Your instructions: What lines in the listing include "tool"? Return a copy of each.

Dataset excerpt:
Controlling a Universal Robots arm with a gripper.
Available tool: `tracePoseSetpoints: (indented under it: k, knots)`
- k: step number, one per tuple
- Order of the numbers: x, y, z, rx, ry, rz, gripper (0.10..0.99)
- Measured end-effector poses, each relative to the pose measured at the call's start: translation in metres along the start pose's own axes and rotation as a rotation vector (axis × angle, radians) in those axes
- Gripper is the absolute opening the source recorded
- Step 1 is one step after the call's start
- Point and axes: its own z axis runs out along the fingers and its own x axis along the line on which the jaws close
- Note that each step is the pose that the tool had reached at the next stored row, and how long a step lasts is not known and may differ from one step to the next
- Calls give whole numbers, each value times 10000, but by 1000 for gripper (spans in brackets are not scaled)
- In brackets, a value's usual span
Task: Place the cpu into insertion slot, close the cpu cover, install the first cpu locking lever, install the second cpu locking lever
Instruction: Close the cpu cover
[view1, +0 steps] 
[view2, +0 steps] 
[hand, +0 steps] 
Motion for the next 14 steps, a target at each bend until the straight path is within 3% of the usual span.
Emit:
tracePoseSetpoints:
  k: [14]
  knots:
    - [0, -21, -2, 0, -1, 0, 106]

Response area:
Available tool: `tracePoseSetpoints: (indented under it: k, knots)`
- Note that each step is the pose that the tool had reached at the next stored row, and how long a step lasts is not known and may differ from one step to the next

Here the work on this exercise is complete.